▶ **Exercise requirements**: Of the material below, only the lines from the line containing "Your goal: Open" down to the line containing "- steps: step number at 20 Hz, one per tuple" belong in the answer, written out exactly.

[[ Information supplied, beginning ]]

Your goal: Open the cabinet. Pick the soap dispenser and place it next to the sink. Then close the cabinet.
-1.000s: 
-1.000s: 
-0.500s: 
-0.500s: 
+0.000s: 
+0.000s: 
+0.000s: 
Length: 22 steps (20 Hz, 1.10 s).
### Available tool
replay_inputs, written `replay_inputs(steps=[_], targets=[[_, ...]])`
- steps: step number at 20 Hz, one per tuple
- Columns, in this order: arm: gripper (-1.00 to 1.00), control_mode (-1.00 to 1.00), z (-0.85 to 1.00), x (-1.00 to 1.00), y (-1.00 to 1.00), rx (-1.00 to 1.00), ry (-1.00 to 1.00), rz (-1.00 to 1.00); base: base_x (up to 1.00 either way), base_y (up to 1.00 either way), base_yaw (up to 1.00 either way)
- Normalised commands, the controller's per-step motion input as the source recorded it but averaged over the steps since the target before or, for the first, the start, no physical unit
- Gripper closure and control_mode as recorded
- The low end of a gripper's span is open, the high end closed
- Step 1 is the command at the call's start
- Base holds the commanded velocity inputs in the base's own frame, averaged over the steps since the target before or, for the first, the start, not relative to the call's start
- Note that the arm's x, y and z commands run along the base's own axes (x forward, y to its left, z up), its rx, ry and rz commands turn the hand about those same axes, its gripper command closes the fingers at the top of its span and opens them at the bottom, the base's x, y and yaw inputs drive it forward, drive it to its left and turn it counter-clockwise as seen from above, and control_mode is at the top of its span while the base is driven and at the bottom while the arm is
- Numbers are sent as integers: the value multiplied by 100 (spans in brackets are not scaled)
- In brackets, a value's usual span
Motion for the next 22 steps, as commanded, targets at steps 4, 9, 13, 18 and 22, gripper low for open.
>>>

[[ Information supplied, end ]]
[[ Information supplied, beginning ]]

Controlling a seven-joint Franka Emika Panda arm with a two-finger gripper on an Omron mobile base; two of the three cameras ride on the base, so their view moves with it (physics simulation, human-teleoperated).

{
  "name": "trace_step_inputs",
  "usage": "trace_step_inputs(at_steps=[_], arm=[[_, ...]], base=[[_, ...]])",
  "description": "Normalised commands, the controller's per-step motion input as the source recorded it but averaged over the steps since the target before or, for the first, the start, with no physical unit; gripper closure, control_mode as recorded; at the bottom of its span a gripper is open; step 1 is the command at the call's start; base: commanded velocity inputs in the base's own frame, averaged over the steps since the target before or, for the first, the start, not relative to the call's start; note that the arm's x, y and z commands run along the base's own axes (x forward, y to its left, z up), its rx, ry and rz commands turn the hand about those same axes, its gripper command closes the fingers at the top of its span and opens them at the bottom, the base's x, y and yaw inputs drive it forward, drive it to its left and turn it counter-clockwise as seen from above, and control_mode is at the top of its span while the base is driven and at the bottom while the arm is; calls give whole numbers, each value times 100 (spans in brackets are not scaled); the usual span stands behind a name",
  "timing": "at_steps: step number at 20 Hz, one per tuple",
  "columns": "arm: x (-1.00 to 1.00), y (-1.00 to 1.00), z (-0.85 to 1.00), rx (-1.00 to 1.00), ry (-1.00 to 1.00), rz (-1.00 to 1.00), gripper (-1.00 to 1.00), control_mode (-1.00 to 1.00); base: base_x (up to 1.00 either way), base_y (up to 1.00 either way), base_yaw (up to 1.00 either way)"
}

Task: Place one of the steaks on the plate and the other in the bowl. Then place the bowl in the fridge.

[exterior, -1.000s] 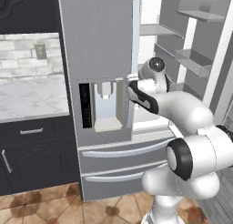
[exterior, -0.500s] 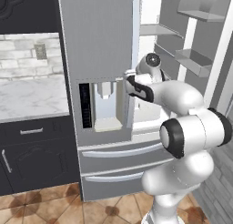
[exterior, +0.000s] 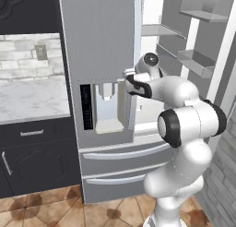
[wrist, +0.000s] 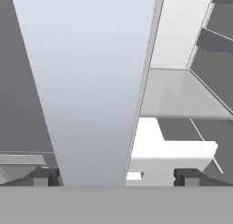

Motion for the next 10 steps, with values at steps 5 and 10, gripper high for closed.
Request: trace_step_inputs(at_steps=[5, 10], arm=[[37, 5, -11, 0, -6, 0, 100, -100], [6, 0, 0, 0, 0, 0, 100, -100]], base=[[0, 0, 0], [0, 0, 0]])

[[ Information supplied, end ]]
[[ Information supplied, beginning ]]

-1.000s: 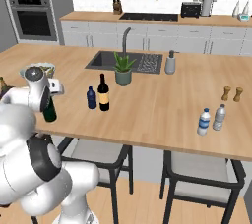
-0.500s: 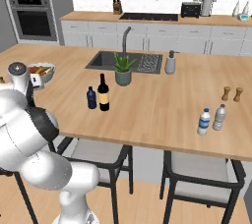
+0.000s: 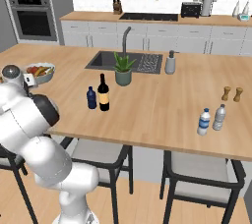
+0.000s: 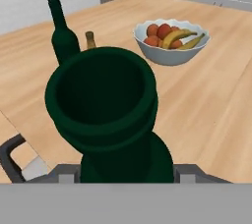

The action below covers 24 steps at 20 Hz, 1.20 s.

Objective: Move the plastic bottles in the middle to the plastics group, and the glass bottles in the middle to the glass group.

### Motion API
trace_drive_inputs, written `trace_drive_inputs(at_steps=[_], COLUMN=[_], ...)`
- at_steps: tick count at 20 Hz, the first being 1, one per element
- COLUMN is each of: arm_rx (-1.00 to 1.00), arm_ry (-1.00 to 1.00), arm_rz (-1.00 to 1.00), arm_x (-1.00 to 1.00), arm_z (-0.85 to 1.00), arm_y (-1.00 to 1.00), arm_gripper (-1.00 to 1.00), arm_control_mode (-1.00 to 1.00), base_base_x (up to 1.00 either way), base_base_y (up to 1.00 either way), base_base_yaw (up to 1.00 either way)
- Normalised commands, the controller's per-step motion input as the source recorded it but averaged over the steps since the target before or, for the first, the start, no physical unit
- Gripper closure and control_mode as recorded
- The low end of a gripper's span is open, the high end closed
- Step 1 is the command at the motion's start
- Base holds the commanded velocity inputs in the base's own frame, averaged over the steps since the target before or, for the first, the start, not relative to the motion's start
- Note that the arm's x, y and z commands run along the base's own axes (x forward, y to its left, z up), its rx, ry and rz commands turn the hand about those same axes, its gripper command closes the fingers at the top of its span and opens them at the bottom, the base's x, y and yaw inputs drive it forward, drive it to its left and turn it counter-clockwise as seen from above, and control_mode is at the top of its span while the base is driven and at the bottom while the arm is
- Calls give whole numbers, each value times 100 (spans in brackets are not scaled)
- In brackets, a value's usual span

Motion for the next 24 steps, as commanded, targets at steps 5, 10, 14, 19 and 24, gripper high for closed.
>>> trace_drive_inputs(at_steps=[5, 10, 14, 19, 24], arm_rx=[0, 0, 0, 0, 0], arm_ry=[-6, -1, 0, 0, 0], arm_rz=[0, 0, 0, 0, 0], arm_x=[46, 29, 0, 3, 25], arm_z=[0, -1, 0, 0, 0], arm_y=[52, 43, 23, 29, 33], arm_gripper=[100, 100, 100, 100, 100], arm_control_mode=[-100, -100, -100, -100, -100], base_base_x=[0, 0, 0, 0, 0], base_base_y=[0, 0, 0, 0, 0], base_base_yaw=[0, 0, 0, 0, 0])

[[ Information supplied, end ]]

▶ **Output of the task**:
Your goal: Open the cabinet. Pick the soap dispenser and place it next to the sink. Then close the cabinet.
-1.000s: 
-1.000s: 
-0.500s: 
-0.500s: 
+0.000s: 
+0.000s: 
+0.000s: 
Length: 22 steps (20 Hz, 1.10 s).
### Available tool
replay_inputs, written `replay_inputs(steps=[_], targets=[[_, ...]])`
- steps: step number at 20 Hz, one per tuple

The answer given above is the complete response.